* What you should do
Only a slice of the listing below is wanted. Retype the lines from the one containing "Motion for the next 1" through the one containing "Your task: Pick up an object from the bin", exactly, both ends included.

* Record set
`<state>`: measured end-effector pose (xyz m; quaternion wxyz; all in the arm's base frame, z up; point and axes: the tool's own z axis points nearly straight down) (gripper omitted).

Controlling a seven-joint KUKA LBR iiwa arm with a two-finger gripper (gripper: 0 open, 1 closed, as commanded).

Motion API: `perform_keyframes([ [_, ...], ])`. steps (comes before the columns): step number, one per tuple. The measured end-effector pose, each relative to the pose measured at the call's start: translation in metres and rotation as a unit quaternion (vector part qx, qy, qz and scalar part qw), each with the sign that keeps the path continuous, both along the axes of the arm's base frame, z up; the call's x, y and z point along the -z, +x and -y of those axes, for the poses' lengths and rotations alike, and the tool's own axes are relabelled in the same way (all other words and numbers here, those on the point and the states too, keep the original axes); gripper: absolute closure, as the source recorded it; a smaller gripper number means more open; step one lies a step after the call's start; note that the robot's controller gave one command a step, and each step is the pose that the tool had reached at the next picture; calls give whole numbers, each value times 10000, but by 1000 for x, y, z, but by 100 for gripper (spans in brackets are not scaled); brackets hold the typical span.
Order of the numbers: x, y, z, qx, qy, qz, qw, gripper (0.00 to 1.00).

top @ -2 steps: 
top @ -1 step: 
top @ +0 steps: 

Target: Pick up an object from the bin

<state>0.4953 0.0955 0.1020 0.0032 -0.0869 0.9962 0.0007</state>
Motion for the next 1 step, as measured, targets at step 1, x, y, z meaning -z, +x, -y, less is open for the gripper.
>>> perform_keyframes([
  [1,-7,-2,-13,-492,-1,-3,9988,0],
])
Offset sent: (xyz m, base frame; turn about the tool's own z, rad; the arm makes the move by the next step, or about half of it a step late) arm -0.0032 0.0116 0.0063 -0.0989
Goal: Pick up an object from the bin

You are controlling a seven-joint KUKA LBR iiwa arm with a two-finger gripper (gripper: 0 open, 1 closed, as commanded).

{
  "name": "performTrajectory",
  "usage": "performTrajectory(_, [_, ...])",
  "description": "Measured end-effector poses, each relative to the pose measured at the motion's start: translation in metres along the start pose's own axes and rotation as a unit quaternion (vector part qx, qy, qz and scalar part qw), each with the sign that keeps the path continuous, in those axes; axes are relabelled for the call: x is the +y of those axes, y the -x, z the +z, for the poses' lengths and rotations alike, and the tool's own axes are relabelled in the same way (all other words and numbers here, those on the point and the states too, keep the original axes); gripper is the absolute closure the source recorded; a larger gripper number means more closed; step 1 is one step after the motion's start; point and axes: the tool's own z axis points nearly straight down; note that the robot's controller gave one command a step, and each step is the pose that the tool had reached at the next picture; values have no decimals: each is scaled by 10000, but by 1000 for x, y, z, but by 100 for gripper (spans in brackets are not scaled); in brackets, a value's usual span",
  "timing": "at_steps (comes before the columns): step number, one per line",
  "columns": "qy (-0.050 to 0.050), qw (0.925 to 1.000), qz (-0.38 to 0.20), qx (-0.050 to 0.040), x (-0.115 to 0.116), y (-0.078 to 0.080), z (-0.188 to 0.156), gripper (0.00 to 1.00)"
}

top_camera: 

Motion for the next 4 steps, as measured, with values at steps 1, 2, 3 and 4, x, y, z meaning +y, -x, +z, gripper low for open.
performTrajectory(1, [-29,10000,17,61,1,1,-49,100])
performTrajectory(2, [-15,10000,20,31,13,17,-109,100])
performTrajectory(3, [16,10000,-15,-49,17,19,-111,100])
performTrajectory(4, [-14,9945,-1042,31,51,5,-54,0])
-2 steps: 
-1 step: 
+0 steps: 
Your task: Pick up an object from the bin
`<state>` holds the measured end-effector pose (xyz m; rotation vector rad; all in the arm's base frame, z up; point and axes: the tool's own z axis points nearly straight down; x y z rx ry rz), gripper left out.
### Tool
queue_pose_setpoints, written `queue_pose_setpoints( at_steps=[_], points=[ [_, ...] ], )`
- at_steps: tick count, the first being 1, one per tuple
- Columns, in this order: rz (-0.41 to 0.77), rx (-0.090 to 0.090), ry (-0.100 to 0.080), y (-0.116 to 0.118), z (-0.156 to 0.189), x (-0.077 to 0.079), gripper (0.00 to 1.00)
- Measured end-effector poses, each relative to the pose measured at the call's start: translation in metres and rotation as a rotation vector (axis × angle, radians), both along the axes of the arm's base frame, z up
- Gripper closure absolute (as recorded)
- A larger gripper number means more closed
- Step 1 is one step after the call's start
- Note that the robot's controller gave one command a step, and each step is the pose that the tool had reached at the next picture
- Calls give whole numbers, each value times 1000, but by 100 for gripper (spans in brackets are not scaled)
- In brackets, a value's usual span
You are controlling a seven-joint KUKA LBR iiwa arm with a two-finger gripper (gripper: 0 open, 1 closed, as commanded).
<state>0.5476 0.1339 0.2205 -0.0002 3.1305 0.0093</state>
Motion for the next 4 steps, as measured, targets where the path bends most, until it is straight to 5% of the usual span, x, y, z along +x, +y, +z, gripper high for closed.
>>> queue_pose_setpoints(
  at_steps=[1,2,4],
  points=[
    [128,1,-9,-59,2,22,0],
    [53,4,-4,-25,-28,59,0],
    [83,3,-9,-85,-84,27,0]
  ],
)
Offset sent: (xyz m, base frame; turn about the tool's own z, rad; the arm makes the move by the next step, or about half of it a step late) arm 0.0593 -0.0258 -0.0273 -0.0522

* Answer to this task
Motion for the next 1 step, as measured, targets at step 1, x, y, z meaning -z, +x, -y, less is open for the gripper.
>>> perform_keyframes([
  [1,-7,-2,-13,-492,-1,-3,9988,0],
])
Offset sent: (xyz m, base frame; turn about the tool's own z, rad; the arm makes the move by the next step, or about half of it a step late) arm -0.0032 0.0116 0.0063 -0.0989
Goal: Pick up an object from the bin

You are controlling a seven-joint KUKA LBR iiwa arm with a two-finger gripper (gripper: 0 open, 1 closed, as commanded).

{
  "name": "performTrajectory",
  "usage": "performTrajectory(_, [_, ...])",
  "description": "Measured end-effector poses, each relative to the pose measured at the motion's start: translation in metres along the start pose's own axes and rotation as a unit quaternion (vector part qx, qy, qz and scalar part qw), each with the sign that keeps the path continuous, in those axes; axes are relabelled for the call: x is the +y of those axes, y the -x, z the +z, for the poses' lengths and rotations alike, and the tool's own axes are relabelled in the same way (all other words and numbers here, those on the point and the states too, keep the original axes); gripper is the absolute closure the source recorded; a larger gripper number means more closed; step 1 is one step after the motion's start; point and axes: the tool's own z axis points nearly straight down; note that the robot's controller gave one command a step, and each step is the pose that the tool had reached at the next picture; values have no decimals: each is scaled by 10000, but by 1000 for x, y, z, but by 100 for gripper (spans in brackets are not scaled); in brackets, a value's usual span",
  "timing": "at_steps (comes before the columns): step number, one per line",
  "columns": "qy (-0.050 to 0.050), qw (0.925 to 1.000), qz (-0.38 to 0.20), qx (-0.050 to 0.040), x (-0.115 to 0.116), y (-0.078 to 0.080), z (-0.188 to 0.156), gripper (0.00 to 1.00)"
}

top_camera: 

Motion for the next 4 steps, as measured, with values at steps 1, 2, 3 and 4, x, y, z meaning +y, -x, +z, gripper low for open.
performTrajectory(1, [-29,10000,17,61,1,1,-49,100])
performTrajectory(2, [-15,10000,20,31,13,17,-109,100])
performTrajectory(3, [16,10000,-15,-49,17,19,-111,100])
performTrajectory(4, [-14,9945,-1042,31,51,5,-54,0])
-2 steps: 
-1 step: 
+0 steps: 
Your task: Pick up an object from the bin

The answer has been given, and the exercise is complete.